Controlling your emotions simply means that you do not immediately react the way your emotions would take you, and that instead you act appropriately to the situation. It doesn’t mean that you don’t have emotions, or that those emotions cannotir should not influence your resolve towards the line of action you decide to take.
I also don’t see how it is related to the rock question (or my favorite alternate, could God microwave a burrito so hot that he himself cannot eat it). There is not a paradox between being powerful and having emotions.
Just for fun, as a stab at the paradox: yes, God can limit his own power or prevent himself from doing stuff because he said he would. Like for example in the Christian religion Jesus came as a human and that severely limited himself. At one point he really wanted to not die but couldn’t do anything about it because that was the path he set for himself and he can’t lie. Same principle applies even if Christianity isn’t “the one”.
I think where people tend to get tripped up with this paradox is that things cannot be simultaneously true. God could make the sky totally purple, but he didn’t, so we’re here with the sky being totally blue during the day. He could make it half purple and half blue, but didn’t do that either. That’s not proof of a lack of power. He could make the rock too heavy, and then he could make the rock not too heavy later, kr himself stronger. This doesn’t disprove anything about theoretical omnipotence. And lastly, presumably things are explained to us in a way we understand. Perhaps God does have some sort of hard limits to power, but as far as we are concerned it may as well be infinite. There’s not much of a point in semantics. The very question betrays our human way of seeing things, God probably does not usually have a body to lift things. Does levitating it “count”? Does moving the earth down count? Does asking someone or something else to do it count? It’s an interesting question that has persisted for a long time, I just don’t think it ultimately means much once you break it down.
fiat_lux@lemmy.world 3 hours ago
OP specifically mentioned smiting and wrath, which is often considered violent and destructive anger, so I interpreted the question to include acting based on emotion. If we assume that this is about the Abrahamic religions, we’ve got some examples to consider where God may not have acted proportionally or appropriately.
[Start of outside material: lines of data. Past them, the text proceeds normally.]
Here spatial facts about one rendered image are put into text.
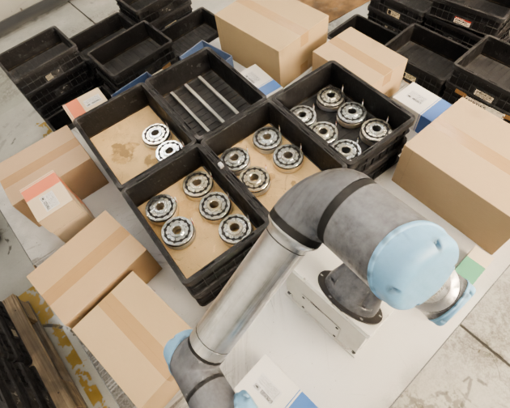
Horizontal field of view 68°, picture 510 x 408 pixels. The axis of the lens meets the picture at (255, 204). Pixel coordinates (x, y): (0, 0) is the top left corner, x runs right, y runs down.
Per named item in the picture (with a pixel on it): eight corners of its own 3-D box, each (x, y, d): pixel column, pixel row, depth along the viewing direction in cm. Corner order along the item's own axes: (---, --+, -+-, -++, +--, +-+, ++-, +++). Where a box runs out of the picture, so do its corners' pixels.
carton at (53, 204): (84, 211, 126) (73, 199, 120) (51, 233, 123) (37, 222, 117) (64, 182, 133) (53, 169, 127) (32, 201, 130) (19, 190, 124)
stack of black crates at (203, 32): (211, 51, 274) (201, 6, 245) (238, 70, 261) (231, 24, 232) (167, 79, 263) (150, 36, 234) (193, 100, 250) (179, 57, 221)
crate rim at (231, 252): (273, 227, 110) (272, 223, 108) (186, 289, 103) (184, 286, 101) (199, 146, 129) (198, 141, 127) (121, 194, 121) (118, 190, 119)
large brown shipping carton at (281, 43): (325, 55, 177) (329, 15, 160) (280, 90, 168) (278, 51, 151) (265, 23, 194) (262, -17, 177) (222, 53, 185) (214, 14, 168)
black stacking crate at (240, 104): (270, 121, 144) (268, 99, 135) (206, 162, 137) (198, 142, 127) (213, 70, 163) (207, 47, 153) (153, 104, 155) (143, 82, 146)
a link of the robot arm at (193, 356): (302, 129, 56) (143, 359, 68) (355, 168, 50) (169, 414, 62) (337, 152, 65) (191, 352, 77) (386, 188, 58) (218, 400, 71)
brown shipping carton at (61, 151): (86, 150, 160) (66, 125, 147) (109, 182, 150) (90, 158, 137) (19, 190, 153) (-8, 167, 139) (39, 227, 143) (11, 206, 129)
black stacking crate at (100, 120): (205, 163, 137) (197, 142, 127) (133, 209, 130) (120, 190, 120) (152, 104, 155) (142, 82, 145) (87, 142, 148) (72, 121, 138)
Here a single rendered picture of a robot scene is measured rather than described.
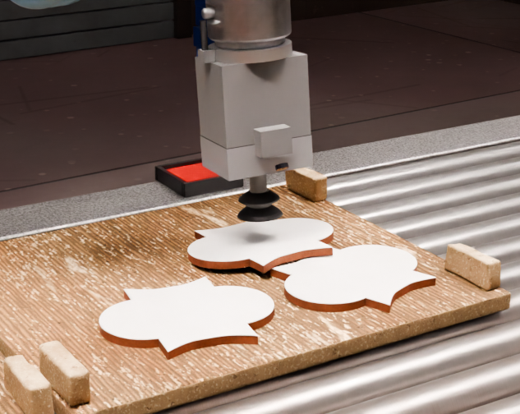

That’s where the paradox kicks in. Can God feel anger so strong he cannot control his actions? If God is omnipotent and therefore capable of acting appropriately despite emotions, or, because of omnipotence he is capable of not having those emotions at all, then why the carnage?
One example could be the Noahic Covenant, where it was somehow necessary to kill all animals (except two of each species) because of disappointment in human wickedness. Another might be the Ten Plagues of Egypt and ensuing Deuteronomy Covenant where the punishment for one person’s disobedience requires the punishment of others, including children, future wives and livestock. It doesn’t seem at all clear why all the creeping things that creepeth upon the Earth had it coming, when omnipotence allows for simply fixing the problem.